• **Task objective**: Give an exact copy of the lines of the records below, starting at the line containing "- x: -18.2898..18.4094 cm" and running to the end.

### Given information

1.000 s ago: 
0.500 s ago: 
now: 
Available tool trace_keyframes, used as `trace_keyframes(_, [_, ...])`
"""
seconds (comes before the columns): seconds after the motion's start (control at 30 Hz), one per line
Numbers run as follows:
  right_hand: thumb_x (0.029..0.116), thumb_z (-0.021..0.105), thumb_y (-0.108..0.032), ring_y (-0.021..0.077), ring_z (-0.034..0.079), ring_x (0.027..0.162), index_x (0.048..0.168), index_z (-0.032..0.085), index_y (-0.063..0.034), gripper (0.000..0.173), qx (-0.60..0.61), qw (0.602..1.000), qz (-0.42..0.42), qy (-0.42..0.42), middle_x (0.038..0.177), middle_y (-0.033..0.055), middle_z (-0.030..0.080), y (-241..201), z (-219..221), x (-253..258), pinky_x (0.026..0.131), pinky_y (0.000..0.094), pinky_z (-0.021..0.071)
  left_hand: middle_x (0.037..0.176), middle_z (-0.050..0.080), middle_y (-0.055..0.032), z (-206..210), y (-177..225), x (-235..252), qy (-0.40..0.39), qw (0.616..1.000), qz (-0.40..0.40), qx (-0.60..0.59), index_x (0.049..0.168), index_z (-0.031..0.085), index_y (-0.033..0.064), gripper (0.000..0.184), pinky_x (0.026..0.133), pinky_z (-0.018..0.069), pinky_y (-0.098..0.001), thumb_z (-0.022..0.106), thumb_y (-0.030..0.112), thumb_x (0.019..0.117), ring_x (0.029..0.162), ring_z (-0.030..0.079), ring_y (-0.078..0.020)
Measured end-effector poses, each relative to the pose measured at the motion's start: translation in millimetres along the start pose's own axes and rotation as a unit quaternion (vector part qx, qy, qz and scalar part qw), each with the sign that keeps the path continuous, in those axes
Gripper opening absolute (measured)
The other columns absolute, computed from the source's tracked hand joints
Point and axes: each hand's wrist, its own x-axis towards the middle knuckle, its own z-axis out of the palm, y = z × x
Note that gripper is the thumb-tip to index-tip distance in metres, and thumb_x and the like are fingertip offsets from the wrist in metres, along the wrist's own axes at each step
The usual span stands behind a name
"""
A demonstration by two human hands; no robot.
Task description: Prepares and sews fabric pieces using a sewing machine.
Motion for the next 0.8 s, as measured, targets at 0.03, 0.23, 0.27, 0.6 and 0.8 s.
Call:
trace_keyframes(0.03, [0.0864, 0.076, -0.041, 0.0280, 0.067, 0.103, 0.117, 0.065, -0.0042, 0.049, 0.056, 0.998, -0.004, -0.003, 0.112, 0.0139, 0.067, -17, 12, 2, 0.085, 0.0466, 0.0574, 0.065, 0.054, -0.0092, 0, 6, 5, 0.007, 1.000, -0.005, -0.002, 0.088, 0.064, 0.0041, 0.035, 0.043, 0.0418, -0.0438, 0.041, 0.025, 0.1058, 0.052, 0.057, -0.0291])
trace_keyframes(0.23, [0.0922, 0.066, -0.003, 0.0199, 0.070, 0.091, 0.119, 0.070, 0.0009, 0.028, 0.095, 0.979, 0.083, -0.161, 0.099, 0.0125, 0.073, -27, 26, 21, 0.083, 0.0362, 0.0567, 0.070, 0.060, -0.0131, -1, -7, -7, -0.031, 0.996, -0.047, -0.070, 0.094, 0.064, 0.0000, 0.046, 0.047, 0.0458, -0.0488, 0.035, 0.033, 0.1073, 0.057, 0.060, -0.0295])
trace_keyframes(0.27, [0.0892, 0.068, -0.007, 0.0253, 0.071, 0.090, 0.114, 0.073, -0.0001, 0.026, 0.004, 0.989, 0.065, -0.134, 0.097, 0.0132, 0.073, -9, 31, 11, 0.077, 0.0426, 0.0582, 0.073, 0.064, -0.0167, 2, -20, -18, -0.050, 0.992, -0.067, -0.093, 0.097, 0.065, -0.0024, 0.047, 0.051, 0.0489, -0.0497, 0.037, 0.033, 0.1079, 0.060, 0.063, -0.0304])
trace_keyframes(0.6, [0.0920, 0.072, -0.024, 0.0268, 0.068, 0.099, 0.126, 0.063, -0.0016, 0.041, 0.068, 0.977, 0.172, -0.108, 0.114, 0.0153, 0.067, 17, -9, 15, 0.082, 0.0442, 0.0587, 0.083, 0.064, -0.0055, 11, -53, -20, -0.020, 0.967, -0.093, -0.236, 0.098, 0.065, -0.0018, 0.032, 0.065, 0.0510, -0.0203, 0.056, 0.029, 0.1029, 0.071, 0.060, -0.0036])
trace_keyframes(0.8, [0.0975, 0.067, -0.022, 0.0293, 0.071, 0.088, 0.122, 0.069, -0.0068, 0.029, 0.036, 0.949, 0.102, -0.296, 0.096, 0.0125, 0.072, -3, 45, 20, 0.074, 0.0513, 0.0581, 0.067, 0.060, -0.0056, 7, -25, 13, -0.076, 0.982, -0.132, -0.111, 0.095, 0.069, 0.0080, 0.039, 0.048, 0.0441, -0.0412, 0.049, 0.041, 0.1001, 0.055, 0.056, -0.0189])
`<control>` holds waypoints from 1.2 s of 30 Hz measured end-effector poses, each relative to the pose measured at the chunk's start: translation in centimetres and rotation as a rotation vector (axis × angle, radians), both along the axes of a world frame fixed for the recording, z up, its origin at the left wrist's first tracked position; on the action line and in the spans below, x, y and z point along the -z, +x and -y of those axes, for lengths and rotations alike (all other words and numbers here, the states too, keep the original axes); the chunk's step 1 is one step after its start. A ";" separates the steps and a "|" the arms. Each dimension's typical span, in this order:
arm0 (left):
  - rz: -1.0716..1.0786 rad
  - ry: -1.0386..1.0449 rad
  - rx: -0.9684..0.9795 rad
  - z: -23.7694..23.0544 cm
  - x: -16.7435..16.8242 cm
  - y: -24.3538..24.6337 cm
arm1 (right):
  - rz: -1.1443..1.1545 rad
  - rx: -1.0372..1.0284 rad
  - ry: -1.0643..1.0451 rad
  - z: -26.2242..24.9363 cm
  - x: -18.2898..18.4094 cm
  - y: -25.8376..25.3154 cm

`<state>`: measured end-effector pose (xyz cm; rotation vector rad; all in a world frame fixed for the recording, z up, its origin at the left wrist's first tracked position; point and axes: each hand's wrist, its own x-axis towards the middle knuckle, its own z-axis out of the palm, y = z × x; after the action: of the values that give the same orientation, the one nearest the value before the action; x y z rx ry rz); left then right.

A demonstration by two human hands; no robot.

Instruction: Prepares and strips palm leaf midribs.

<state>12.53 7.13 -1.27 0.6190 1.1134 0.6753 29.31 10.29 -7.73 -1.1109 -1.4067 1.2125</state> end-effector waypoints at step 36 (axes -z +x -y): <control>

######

• **Response box**:
  - x: -18.2898..18.4094 cm
  - y: -25.8376..25.3154 cm

`<state>`: measured end-effector pose (xyz cm; rotation vector rad; all in a world frame fixed for the recording, z up, its origin at the left wrist's first tracked position; point and axes: each hand's wrist, its own x-axis towards the middle knuckle, its own z-axis out of the palm, y = z × x; after the action: of the values that give the same orientation, the one nearest the value before the action; x y z rx ry rz); left then right.

A demonstration by two human hands; no robot.

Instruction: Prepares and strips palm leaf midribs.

<state>12.53 7.13 -1.27 0.6190 1.1134 0.6753 29.31 10.29 -7.73 -1.1109 -1.4067 1.2125</state> end-effector waypoints at step 36 (axes -z +x -y): <control>

There is nothing further to add to the answer.